Defined broadly as the misuse of power by a public official for private gains, corruption has characterized every administration ever since this country was born 71 years ago, despite differing modus operandi and actors.
Simply put, corruption has become entrenched in our daily lives regardless of the various efforts to combat it. The failure to eradicate corruption indicates a fundamental problem with the anticorruption strategy we have implemented.
The easiest way to place blame in our inability to beat corruption may lie with the lack of political will. It is true that every administration — Joko “Jokowi” Widodo’s is no exception — the deficit of political will has contributed to the emergence of bad governance.
It took Jokowi, for instance, almost one year to resolve the latest standoff between the police and the Corruption Eradication Commission (KPK). As a result, there has been a significant decline in the number of cases the KPK has managed to unveil. At the same time, Jokowi also has missed the opportunity to tackle police corruption as his political gesture was not in favor of the KPK and the public in general during the conflict.
However, in order to correctly analyze the groundwork of our anticorruption campaign we need to elaborate in what way does political will not exist and is there any country whose political leader does show ambition in cracking down on corruption. For the latter, we can easily refer to neighboring Singapore, which since 1985 has always scored high on the Transparency International’s Corruption Perception Index (CPI). Among Asian countries, Singapore is always perceived as the least corrupt.
However, in fact, corruption used to threaten Singapore when under British rule as widespread bribery involved police officers, custom officials and public servants. Corruption was practically the way of life of the nation until the People Action Party (PAP) came to power in 1960 and started to treat corruption as low reward and high risk (Quah, 2001).
Singapore under the PAP began to treat corruption eradication as a priority agenda. Of course comparing Singapore with Indonesia is unfair because Singapore is only a city-state.
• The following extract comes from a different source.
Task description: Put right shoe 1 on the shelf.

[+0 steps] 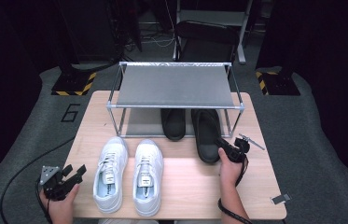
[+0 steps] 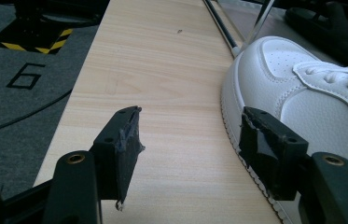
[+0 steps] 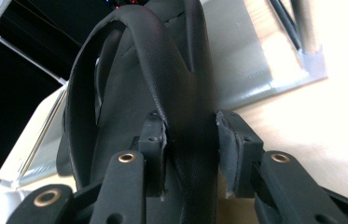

But the political will to severely punish corruption and turn this dirty behavior into a high-risk activity is an excellent example for Indonesian politicians.
Unlike Singapore, Indonesia gives special treatment to graft convicts. For example, Law and Human Rights Minister Yasonna Laoly quite recently proposed a revision to the government regulation on the rights of criminals, including graft convicts. Based on the minister’s draft, graft convicts have the right to remission and conditional release as long as they show good behavior. He says reducing prison terms of convicts, including corruptors, will help solve overcapacity facing our prisons.
The draft, however, will eliminate the existing condition for remission that currently is given only to corruption convicts who help law enforcers as justice collaborators. The role of justice collaborators is crucial as they can lead investigators to the masterminds of corruption.
The idea to ease procedures of remission for corrupt public officials without specific conditions has undermined public expectation for a better anticorruption strategy. It also exacerbates the ugly fact that judges tend to hand down light, rather than maximum, sentences to corruption convicts.
A study by Indonesia Corruption Watch (ICW) earlier this year found that imprisonment for graft convicts averaged only 2.2 years. With corruption convicts entitled to remission on several national holidays such as Christmas, Idul Fitri, Independence Day, National Heroes Day, etc. simply because of “good behavior”, they are able to regain freedom even faster.
If President Jokowi approves such a draft it can be said that he simply has no spirit for defeating corruption. Worse still, it will prove right public suspicion of the President’s incapability of withstanding short-term political interests that often characterizes public policy and decision-making processes in this country.
Instead of providing special treatment to corruption convicts, the government should do what it takes to maximize deterrence on potential fraudsters by implementing the stolen-asset recovery policy that has eluded Indonesia. The ICW study revealed that less than half the total state losses resulting from corruption could be rescued by enforcing the policy. The amount does not include the budget spent on investigations into each corruption cases, however.
The KPK is an exception in the fight against graft as it also enforces the Antimoney Laundering Law to trace as many assets controlled by a suspect as possible. The KPK’s success in seizing more than Rp 250 billion (US$19.23 million) worth of assets from graft convict Fuad Amin, a former Bangkalan regent in East Java, shows its seriousness in tackling corruption.
It’s better for the government to follow the lead of utilizing the best practices in eradicating corruption, which is treating corruption as a high risk, low-reward crime, not the other way around.
The writer Adnan Topan Husodo is the coordinator of Indonesia Corruption Watch.